Elon Musk is suing the law firm that forced him to buy Twitter

In 2022, the law firm Wachtell, Lipton, Rosen & Katz represented Twitter in a high-profile profile legal dispute with Elon Muskwho was trying to go back about an agreement to buy the social media company. Nine months later, Twitter – now run by a vengeful Musk – is suing Wachtell.

According to the trialfiled in California Supreme Court, Wachtell’s lawyers persuaded Twitter’s former management to agree to pay a “success fee” if Musk closed the deal — part of the $90 million in fees the law firm allegedly arranged in the days leading up to the sale.

“Wachtell took advantage of a corporate client left unprotected by lame duck fiduciaries who had lost their motivation to act in Twitter’s best interest until its impending sale to Elon Musk,” according to lawyers for X Corp., Twitter’s new parent company under Musk’s ownership.

Why Musk had to go along and buy Twitter

After Musk signed a deal to buy Twitter for $54.20 per share, he tried to squirmed out of it. But Musk didn’t have a good case. In the merger documents, he agreed to a “specific performance” clause — legalese, meaning that pulling out of the deal not only leads to civil penalties, but to a judge forcing him to implement the deal and take over Twitter.

Staring down one uphill battle in a lawsuit in Delaware, Musk finally relented and closed the deal to buy Twitter on October 27, 2022.

Running up the legal tab on Twitter?

Essentially, Musk’s lawyers argue that Wachtell pulled a fast one on Twitter — and that its outgoing executives were more than happy to fold, handing out millions to Wachtell and saddle the company, which will soon be under Musk’s ownership, with a big legal bill .

Wachtell, the complaint alleges, was “at the center of a spending spree by Twitter’s outgoing executives that ran up on Twitter by, among other things, facilitating the improper payment of substantial gifts to preferred law firms like Wachtell on top of the firms’ full hourly pay by appointing tens of thousands of million dollars in handouts to the firms as ‘success’ or ‘project’ fees.

Neither Wachtell nor William Savitt, an attorney named in the complaint, responded to a request for comment. Twitter has no communications department and leaders there could not be reached for further comment.

Musk’s financial woes mount

Musk has had no shortage of financial problems since he took over Twitter and saddled it with debt from his leveraged buyouts.
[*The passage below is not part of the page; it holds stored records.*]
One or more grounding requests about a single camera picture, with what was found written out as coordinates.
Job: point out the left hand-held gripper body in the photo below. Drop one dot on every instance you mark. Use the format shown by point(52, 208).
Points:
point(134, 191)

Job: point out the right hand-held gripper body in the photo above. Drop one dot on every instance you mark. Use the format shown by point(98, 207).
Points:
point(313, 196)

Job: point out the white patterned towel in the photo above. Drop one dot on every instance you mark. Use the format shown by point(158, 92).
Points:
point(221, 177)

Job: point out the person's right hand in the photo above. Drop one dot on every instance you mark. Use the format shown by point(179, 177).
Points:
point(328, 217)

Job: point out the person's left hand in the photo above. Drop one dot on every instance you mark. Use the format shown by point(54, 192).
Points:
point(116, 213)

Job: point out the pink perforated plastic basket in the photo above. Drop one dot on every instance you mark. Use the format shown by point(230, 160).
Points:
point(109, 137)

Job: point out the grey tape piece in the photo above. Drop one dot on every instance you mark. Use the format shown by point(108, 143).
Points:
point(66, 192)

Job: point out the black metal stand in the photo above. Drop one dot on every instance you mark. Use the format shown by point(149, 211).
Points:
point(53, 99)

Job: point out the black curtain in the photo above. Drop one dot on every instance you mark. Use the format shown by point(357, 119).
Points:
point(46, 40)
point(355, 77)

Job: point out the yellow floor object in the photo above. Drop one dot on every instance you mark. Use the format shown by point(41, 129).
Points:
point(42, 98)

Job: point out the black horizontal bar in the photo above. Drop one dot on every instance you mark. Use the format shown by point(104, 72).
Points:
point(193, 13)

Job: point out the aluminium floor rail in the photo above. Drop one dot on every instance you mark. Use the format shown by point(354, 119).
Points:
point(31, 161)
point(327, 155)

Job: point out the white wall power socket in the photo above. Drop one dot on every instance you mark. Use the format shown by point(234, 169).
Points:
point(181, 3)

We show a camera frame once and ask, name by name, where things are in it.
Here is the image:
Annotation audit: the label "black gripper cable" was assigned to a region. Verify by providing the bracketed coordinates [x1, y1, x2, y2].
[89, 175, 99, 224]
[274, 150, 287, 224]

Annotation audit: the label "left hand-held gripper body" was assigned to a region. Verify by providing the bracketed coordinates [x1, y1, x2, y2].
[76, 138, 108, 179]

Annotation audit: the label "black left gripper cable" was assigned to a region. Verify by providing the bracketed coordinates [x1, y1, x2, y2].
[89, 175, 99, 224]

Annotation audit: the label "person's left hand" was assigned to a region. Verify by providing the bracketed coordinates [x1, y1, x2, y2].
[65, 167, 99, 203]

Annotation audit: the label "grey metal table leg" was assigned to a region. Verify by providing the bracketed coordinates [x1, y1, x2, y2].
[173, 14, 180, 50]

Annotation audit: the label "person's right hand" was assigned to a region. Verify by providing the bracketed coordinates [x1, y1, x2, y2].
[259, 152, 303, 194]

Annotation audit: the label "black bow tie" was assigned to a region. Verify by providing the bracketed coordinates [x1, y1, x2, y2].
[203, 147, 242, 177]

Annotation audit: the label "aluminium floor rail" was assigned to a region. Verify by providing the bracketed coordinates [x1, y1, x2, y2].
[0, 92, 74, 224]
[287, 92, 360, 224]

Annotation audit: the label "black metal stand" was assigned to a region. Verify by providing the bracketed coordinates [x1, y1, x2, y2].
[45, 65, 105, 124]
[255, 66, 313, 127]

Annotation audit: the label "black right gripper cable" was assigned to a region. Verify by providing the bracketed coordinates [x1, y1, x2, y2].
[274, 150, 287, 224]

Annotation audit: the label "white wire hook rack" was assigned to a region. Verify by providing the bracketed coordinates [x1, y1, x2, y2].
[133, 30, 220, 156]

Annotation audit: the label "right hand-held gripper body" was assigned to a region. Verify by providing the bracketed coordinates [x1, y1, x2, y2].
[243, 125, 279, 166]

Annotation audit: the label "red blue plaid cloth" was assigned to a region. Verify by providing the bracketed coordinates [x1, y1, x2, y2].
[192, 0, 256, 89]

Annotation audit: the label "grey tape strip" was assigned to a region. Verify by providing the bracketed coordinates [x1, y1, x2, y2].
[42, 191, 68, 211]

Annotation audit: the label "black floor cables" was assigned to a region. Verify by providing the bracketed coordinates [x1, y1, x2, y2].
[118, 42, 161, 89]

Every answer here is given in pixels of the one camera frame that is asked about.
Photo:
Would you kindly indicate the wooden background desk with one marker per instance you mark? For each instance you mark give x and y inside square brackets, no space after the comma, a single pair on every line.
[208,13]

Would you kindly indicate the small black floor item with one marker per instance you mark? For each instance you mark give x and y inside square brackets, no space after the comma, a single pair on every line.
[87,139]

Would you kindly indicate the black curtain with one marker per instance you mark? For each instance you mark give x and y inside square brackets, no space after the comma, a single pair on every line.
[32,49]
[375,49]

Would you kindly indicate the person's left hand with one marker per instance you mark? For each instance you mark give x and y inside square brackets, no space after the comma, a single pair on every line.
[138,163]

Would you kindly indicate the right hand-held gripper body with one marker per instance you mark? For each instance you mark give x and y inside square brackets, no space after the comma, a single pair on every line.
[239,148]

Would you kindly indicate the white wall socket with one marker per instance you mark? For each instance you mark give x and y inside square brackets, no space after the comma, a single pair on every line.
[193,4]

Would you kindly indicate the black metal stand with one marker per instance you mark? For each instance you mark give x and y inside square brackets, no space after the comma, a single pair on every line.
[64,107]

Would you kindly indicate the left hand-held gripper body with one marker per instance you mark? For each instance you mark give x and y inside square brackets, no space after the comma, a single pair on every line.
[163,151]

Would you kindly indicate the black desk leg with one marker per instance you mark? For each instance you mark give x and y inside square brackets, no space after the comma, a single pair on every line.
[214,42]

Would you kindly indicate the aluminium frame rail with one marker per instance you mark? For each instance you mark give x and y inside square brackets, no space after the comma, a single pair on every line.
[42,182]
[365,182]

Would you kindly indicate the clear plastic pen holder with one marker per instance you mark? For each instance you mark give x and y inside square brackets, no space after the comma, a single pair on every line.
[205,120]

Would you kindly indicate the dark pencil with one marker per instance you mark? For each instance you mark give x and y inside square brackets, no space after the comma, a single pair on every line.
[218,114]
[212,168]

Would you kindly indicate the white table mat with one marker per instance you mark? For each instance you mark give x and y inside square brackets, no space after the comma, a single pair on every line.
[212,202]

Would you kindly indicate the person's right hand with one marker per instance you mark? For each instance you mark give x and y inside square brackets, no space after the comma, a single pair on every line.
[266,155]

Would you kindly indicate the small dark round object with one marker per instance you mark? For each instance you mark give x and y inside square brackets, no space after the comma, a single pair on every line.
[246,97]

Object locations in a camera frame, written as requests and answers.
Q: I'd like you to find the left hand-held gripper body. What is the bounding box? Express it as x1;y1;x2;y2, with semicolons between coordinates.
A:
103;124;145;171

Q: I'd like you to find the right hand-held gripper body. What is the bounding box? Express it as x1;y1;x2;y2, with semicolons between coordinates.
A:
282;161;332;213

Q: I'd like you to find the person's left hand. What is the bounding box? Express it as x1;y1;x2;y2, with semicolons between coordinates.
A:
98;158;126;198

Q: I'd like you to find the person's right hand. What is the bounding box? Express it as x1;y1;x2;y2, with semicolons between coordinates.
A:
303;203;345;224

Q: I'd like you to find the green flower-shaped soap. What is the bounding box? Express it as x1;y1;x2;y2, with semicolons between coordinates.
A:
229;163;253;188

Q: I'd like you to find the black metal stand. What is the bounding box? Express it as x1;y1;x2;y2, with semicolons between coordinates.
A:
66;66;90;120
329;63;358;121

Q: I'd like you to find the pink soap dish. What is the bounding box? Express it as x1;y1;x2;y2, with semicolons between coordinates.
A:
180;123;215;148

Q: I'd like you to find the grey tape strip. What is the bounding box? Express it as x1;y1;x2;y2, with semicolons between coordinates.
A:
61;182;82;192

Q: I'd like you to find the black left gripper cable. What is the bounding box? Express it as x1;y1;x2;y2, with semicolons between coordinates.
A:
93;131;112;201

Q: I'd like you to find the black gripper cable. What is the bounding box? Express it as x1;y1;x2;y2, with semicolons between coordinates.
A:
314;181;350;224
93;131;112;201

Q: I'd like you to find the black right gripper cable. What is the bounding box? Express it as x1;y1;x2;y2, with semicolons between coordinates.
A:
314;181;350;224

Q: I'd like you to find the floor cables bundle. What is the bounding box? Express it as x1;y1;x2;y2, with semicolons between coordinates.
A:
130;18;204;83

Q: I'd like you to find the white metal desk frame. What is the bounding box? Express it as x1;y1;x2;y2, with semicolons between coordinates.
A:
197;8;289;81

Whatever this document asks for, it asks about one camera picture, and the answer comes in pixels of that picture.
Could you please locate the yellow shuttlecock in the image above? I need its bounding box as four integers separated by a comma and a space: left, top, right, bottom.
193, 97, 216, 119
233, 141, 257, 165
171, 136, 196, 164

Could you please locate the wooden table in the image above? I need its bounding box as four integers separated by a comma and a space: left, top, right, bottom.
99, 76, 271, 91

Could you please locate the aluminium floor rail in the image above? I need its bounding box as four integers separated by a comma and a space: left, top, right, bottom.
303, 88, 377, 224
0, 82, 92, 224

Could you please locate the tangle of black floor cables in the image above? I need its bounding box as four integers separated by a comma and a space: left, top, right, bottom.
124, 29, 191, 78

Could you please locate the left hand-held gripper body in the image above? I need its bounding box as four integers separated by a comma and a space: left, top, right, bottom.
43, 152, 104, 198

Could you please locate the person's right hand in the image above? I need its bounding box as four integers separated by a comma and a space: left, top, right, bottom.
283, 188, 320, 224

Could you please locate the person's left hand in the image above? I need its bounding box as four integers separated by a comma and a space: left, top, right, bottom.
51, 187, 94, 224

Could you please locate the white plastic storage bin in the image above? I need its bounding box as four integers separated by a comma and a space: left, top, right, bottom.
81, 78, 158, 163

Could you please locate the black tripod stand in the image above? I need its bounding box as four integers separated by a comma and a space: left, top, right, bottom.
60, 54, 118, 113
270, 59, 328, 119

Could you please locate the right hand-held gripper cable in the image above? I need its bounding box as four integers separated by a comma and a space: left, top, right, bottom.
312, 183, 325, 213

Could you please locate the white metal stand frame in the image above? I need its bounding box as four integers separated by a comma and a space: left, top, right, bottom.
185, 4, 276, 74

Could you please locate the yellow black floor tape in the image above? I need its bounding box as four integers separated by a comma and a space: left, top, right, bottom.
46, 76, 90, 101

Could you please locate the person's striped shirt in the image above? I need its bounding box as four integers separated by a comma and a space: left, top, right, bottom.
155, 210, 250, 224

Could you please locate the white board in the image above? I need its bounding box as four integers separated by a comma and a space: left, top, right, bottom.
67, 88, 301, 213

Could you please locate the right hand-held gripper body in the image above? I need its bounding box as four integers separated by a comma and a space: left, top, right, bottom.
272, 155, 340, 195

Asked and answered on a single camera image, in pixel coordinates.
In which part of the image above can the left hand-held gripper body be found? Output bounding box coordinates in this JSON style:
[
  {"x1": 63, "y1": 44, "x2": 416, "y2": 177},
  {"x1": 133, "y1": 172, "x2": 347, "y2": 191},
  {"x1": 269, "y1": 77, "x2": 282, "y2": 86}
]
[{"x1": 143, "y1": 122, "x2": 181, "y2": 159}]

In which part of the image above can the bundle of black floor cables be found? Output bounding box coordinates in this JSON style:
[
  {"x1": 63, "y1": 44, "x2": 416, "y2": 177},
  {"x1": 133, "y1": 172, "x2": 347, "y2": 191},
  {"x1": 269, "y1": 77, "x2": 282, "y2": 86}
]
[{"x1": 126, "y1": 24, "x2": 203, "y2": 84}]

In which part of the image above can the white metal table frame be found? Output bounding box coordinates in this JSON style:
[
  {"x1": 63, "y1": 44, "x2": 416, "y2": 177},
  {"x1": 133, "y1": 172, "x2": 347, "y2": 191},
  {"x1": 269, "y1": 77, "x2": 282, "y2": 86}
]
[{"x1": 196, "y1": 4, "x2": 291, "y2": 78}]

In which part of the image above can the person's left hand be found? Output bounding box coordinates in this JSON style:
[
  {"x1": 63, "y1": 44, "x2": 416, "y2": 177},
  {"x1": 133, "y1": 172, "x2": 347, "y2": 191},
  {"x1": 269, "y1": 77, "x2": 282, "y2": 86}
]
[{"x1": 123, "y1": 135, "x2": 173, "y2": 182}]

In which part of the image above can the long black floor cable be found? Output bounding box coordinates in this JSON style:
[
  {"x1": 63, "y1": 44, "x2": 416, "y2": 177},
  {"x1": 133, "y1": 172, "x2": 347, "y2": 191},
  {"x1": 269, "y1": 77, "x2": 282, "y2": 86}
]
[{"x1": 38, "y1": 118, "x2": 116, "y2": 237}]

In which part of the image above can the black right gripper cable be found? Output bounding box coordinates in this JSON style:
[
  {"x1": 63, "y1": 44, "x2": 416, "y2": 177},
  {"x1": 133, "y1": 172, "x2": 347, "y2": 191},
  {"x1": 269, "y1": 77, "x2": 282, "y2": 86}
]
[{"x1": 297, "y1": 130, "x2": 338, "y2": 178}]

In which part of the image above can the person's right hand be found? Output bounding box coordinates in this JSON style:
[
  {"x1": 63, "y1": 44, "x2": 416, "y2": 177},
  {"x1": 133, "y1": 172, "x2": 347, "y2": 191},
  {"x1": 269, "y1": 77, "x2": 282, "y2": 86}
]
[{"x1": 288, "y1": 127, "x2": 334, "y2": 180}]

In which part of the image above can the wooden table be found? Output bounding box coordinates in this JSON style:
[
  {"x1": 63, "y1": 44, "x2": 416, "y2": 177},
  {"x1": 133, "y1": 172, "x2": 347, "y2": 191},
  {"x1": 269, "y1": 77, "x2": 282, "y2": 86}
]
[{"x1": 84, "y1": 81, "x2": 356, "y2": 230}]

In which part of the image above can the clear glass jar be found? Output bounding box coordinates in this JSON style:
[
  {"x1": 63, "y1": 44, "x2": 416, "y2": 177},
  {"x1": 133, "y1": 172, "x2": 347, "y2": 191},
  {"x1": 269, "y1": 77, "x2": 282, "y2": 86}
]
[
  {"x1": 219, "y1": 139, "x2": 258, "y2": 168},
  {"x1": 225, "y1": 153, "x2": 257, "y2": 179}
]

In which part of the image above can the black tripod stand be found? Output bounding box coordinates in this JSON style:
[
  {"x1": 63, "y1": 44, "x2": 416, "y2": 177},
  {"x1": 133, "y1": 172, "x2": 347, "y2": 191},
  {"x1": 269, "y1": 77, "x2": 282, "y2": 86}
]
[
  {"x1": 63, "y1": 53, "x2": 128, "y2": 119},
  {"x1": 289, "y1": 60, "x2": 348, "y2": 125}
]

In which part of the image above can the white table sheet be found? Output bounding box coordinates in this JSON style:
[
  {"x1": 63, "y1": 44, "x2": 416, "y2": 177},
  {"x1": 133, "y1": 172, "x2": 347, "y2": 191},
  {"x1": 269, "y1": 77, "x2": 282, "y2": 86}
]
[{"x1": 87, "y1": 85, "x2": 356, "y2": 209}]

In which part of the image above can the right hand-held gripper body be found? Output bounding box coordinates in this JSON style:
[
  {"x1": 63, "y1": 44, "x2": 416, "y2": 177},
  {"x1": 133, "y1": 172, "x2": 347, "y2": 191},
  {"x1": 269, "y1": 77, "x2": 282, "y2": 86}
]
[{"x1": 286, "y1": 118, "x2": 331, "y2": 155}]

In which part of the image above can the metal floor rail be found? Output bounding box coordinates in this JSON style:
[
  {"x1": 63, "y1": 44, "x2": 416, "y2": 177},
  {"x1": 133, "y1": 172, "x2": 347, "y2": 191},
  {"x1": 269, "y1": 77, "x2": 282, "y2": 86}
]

Musk, one of the world’s richest people, bought Twitter with $12.5 billion in bank loans and $7 billion in equity financing from investors including Oracle’s Larry Ellison and embattled crypto company Binance.

Twitter owes now 1 billion dollars annually to service its debt. To offset these bills, Musk laid off most of Twitter’s employeespaywalled many of Twitter features as part of a $8 a month Twitter Blue subscription, and started charge developers to access Twitter’s API at the usage levels it used to offer for free.

Musk has invented creative ways to save pennies – for example, by denying laid-off employees proper resignation and by refusing to pay the company’s rent in its various offices.

But a $90 million legal bill is still a heavy lift for a vanity owner who has spent more time writing transphobic memes on his website than balancing his company checkbook. It all leaves him with a pressing concern: looking for any financial break he can get.